Speakers do not clip and speakers do not 'need' power.
Speakers act as a reactive load (resistance, but varies by frequency.) Your amplifier takes an input signal of a given voltage amplitude and multiplies it by whatever gain it is set to, and then can either maintain that amplified voltage on the outputs or it can't. It can clip if that gain-multiplied voltage exceeds its power supply voltage limits - it 'hits the rails' - and this can show up even without output load, as Amir frequently complains about in AVR testing. Or it can clip if attempting to apply that voltage to the speakers' reactive load exceeds its power supply current delivery capacity.

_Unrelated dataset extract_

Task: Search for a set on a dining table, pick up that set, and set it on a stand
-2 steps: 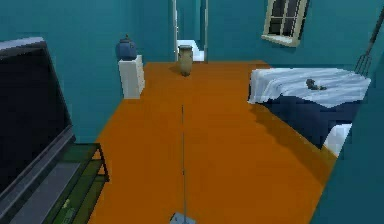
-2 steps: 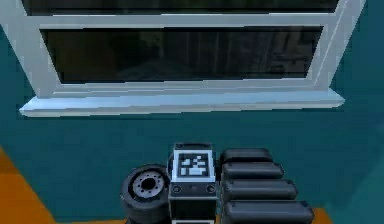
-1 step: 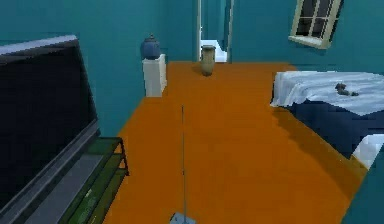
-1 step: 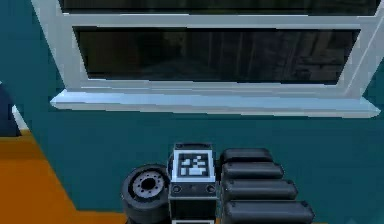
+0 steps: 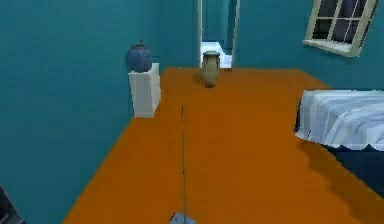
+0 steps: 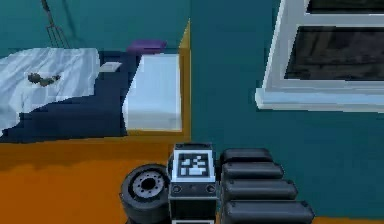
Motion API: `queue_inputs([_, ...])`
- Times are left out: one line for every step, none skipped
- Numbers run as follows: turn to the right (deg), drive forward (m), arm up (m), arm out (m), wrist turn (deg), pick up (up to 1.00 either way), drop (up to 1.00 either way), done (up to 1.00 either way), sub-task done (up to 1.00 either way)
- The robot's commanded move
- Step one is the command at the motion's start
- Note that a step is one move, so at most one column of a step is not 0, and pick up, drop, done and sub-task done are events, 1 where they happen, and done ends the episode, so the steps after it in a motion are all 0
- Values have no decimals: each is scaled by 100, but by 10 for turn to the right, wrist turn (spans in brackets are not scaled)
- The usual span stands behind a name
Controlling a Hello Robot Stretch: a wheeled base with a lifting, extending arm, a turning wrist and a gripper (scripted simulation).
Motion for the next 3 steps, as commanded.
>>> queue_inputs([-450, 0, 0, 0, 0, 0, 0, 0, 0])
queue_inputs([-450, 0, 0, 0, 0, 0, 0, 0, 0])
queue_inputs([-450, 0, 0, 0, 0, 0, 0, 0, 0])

When the amp clips, to simplify things, the normally sinusoidal output waveform distorts at the peaks. This produces distortion of varying order. It does not produce 'lumpy frequency response'; if an amp's FR is bad it is generally a function of the negative feedback circuit being messed up (or interacting with the load when it shouldn't, which isn't necessarily volume dependent.) That clipped signal also acts more like a DC output which ends up causing more heat generation in the speaker voice coils, which can contribute to 'frying' them.

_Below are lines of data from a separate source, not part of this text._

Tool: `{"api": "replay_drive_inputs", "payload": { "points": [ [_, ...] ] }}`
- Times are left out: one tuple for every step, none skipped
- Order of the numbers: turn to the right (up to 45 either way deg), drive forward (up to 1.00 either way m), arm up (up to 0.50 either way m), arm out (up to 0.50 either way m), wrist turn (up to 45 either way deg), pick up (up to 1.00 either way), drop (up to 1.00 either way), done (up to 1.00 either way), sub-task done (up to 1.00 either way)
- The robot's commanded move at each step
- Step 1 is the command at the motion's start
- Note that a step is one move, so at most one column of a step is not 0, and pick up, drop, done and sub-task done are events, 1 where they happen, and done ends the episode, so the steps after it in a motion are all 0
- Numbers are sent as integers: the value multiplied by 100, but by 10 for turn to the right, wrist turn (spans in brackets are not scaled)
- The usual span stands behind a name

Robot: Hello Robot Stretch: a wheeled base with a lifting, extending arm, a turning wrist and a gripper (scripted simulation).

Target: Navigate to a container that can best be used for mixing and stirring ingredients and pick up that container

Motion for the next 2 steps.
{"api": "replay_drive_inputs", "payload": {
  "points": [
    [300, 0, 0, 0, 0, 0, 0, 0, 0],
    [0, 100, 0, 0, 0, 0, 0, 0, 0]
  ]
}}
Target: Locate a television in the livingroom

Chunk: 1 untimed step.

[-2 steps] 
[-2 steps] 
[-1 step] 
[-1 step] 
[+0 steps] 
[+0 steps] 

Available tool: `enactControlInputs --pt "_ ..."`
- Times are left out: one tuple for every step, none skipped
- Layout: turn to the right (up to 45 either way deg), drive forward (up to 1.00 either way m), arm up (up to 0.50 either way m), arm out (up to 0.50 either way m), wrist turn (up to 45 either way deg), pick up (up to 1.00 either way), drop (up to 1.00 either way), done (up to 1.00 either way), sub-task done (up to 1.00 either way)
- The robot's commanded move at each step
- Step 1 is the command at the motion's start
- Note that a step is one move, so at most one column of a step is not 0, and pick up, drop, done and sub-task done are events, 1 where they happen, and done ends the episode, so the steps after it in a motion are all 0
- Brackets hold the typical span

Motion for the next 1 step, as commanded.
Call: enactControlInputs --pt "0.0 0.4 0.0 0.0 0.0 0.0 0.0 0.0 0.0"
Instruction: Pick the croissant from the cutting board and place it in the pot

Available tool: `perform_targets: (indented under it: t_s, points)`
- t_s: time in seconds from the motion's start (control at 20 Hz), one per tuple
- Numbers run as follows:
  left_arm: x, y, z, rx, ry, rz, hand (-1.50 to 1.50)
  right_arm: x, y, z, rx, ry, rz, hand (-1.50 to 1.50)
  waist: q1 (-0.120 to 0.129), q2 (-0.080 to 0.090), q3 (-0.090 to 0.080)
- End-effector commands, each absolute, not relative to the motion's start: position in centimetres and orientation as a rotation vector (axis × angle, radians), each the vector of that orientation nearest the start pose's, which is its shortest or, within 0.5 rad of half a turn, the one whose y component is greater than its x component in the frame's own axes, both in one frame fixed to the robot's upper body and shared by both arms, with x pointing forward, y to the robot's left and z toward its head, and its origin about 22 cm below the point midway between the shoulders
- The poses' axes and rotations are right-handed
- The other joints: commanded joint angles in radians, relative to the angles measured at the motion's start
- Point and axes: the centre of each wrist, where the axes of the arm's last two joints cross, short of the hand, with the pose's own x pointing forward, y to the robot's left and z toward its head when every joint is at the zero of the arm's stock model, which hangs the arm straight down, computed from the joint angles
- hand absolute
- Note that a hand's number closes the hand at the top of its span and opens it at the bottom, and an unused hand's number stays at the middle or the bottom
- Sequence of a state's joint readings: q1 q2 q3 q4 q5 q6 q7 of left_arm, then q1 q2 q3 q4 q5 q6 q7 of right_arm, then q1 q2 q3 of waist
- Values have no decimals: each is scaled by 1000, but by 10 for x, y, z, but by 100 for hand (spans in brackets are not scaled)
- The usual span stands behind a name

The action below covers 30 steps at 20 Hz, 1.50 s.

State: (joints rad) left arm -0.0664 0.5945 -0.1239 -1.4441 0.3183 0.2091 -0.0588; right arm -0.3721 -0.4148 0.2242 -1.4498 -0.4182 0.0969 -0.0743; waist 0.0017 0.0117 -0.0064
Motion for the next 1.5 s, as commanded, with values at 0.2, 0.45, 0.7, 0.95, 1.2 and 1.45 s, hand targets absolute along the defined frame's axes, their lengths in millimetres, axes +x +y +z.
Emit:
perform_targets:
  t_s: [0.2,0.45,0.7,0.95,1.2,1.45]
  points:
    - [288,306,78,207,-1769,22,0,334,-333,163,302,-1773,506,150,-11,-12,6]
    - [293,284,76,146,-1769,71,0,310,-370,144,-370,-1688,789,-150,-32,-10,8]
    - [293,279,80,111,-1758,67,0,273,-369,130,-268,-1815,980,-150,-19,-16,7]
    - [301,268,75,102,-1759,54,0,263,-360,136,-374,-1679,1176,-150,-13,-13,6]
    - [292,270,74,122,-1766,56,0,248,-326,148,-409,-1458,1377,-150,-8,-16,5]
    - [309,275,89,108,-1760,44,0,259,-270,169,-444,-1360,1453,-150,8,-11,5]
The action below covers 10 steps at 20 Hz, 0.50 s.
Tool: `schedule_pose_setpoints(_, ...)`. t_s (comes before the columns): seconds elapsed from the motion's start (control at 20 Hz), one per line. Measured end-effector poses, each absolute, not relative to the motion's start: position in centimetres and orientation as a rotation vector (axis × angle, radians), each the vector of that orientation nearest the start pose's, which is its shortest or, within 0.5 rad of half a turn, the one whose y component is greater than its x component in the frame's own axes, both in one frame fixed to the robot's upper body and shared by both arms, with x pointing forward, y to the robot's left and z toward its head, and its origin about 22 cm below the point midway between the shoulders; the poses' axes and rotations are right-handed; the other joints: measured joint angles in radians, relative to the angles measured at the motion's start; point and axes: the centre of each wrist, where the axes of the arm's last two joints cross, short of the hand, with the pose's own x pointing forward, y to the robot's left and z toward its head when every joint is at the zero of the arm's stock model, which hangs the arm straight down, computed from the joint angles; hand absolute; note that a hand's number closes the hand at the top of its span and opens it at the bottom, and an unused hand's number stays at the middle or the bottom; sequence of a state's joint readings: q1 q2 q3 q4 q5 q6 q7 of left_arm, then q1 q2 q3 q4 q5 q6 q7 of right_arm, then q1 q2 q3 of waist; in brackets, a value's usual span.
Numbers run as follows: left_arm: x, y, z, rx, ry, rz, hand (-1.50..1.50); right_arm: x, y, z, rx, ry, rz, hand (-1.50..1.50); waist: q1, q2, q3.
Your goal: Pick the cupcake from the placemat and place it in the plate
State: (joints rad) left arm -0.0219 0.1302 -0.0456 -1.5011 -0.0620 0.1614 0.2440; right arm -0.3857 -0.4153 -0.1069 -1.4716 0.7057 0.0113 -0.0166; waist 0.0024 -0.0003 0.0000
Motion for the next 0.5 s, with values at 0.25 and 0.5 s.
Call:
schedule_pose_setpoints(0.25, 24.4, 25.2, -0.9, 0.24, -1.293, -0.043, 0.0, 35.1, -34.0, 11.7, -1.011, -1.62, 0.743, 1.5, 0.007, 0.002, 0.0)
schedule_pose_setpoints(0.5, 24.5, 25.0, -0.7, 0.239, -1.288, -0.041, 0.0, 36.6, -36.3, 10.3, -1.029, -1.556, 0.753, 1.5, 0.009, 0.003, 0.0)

You can talk about speakers with 'difficult' highly reactive loads but it's not really needed for this discussion.
Speakers can suffer from power compression, i.e. running them near but not necessarily at their limits can also cause voice coil heating leading to the motors become less efficient and the output volume to drop (and in the worse case causing the user to crank the volume to compensate, making it worse.) Also if you're really pushing your drivers you can get into non-linear ranges where it's not quite hitting mechanical limits but the physical resistance of the speaker is making it harder to move further - don't do this, and certainly don't go beyond it.
Basically like most machinery you want to size your amps and speakers such that you're comfortably within limits during all operating periods.
@Spkrdctr is correct above but the opposite side of the audiophoolery is that, while you may not need a huge amp to supply a tiny load to your speakers, it is also not necessarily true that a smaller wattage amp is better at it (i.e. the Nelson Pass First Watt business.)